== Supplied records ==

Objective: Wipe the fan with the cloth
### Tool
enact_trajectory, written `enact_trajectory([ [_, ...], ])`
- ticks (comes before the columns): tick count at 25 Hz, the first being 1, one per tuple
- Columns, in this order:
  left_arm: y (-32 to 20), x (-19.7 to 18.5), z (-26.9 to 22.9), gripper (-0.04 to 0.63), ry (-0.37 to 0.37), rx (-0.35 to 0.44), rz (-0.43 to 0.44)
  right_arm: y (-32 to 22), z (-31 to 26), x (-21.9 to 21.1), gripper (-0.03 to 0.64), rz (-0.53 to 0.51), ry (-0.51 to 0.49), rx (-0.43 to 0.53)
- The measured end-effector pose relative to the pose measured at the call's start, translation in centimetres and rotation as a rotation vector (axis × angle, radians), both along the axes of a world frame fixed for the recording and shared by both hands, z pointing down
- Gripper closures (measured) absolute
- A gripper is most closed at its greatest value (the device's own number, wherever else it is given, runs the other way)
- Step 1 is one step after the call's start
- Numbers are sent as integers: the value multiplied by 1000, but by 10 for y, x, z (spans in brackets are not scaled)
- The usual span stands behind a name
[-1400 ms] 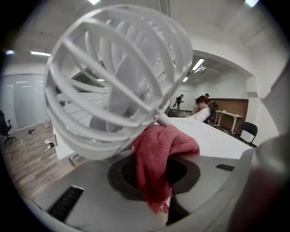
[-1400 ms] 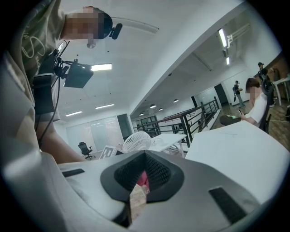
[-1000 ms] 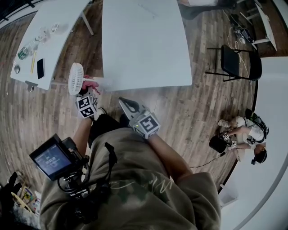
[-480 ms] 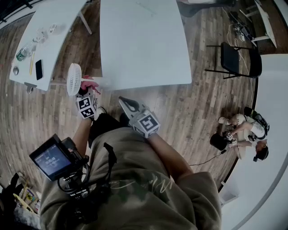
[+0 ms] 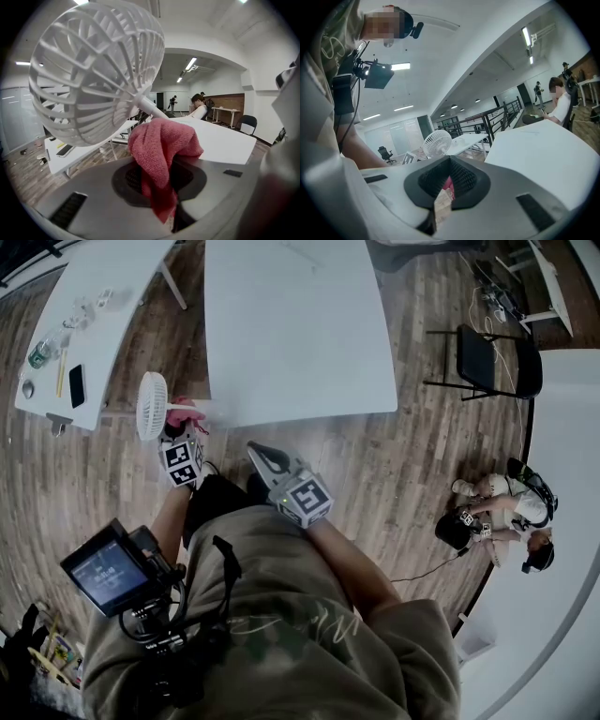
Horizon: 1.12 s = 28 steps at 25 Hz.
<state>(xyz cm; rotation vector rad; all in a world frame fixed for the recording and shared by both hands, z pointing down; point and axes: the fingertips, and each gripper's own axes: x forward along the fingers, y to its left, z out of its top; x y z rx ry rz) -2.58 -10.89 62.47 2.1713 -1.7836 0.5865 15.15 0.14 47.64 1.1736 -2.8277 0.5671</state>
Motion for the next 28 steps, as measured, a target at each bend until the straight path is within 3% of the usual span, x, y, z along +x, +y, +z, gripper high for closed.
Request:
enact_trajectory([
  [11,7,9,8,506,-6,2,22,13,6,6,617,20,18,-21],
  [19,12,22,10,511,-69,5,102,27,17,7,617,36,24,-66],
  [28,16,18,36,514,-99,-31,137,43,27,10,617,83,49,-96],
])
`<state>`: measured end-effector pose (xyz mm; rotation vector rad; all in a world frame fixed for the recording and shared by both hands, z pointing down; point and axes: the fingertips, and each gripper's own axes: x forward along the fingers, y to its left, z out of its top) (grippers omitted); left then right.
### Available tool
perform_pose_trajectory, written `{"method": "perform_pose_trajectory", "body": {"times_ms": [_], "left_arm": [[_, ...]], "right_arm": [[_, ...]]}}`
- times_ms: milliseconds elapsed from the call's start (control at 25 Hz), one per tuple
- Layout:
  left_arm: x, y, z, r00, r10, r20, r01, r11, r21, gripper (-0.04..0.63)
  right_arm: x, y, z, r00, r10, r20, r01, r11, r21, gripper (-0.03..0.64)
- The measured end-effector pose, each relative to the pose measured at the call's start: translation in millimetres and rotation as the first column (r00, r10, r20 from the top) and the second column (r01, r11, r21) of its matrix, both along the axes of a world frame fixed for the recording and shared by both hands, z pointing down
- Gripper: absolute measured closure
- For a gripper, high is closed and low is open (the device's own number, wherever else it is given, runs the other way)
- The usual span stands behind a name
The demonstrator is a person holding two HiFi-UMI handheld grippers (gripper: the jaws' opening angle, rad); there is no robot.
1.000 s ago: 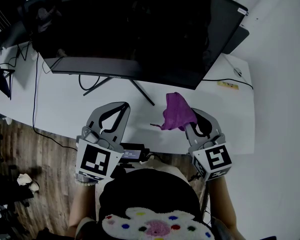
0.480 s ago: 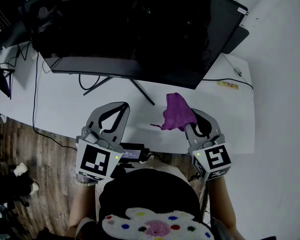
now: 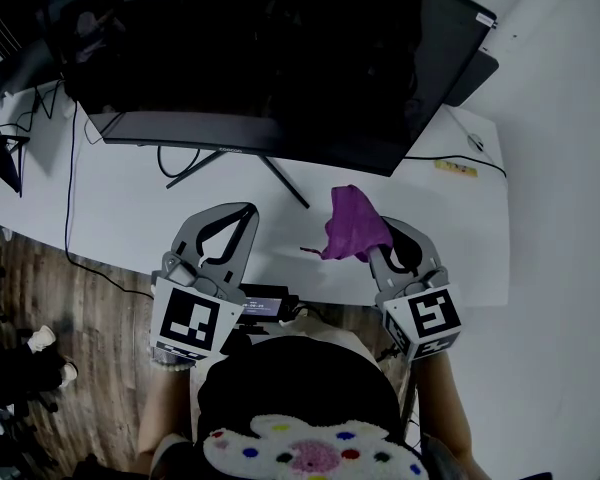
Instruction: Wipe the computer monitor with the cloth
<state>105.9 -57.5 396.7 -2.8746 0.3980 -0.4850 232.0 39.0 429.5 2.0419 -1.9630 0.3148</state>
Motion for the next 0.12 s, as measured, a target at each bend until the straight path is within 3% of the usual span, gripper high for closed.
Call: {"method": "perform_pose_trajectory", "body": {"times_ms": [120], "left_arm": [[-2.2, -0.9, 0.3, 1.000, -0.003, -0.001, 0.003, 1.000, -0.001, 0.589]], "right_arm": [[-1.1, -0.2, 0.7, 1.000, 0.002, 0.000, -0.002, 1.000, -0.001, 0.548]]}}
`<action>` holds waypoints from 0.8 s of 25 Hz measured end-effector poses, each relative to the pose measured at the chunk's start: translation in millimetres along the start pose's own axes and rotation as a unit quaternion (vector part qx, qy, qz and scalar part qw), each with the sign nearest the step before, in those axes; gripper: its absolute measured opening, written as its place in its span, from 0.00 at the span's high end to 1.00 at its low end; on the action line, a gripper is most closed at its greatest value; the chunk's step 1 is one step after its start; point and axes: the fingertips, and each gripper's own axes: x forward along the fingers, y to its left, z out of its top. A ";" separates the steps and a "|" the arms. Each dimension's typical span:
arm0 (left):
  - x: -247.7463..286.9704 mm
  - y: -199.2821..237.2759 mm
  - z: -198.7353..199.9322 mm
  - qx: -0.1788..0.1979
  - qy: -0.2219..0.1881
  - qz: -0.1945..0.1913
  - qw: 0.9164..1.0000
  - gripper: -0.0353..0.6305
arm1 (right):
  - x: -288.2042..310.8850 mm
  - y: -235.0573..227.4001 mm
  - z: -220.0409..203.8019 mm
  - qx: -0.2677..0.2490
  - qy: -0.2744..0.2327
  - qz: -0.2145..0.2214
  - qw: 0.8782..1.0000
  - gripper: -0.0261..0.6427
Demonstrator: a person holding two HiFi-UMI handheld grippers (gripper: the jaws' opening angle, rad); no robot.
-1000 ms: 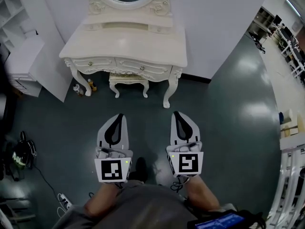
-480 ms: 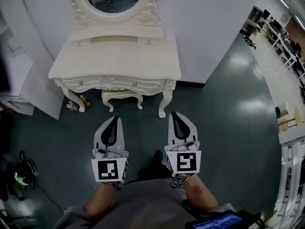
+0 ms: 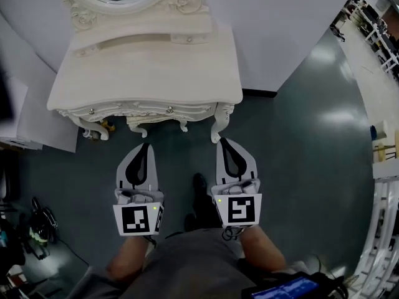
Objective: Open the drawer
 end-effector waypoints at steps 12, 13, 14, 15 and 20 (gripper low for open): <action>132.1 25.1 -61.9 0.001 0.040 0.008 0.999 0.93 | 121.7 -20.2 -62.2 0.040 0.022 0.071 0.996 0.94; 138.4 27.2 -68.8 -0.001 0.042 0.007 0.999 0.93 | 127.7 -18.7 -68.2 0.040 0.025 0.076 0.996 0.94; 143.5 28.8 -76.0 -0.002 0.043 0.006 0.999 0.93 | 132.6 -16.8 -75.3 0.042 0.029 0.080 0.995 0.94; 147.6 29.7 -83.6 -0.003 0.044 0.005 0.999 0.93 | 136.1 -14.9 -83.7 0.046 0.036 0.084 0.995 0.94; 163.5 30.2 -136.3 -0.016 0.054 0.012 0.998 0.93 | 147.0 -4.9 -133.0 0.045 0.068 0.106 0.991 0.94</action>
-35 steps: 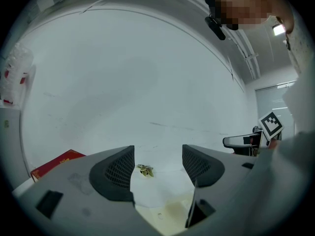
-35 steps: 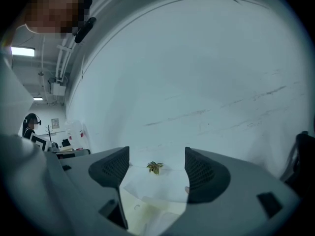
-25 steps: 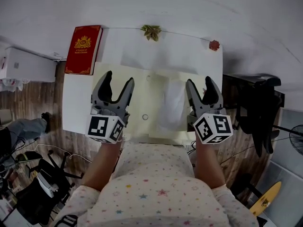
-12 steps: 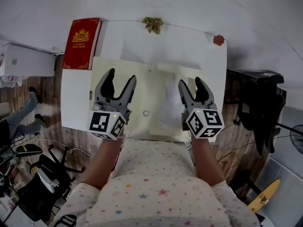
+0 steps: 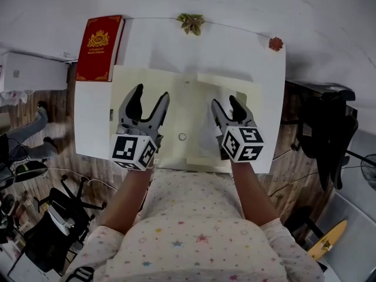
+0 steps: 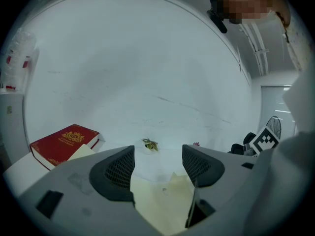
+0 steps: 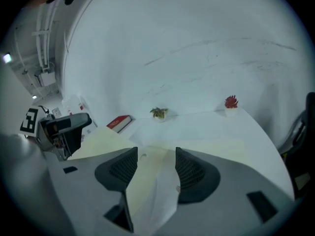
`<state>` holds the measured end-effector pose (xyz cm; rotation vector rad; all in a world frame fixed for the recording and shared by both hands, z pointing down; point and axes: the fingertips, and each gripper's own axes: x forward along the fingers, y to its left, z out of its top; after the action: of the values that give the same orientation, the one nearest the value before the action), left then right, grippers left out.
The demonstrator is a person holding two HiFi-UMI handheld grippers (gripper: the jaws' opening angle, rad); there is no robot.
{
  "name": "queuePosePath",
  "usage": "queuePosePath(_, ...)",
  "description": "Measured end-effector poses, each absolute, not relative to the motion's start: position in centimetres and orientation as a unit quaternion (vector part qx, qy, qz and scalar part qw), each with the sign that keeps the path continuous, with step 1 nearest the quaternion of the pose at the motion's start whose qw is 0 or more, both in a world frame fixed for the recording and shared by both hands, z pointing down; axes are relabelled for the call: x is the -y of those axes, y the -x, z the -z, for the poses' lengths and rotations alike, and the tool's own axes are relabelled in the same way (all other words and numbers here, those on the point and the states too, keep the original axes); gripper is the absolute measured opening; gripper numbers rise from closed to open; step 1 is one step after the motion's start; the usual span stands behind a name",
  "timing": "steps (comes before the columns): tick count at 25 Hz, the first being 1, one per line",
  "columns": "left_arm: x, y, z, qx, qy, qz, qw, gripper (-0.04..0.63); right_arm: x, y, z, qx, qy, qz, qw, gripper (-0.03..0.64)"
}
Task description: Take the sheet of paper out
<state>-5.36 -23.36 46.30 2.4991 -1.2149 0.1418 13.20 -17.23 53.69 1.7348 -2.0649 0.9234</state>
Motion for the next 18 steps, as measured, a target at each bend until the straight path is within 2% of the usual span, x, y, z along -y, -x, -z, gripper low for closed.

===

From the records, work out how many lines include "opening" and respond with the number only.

Reply - 5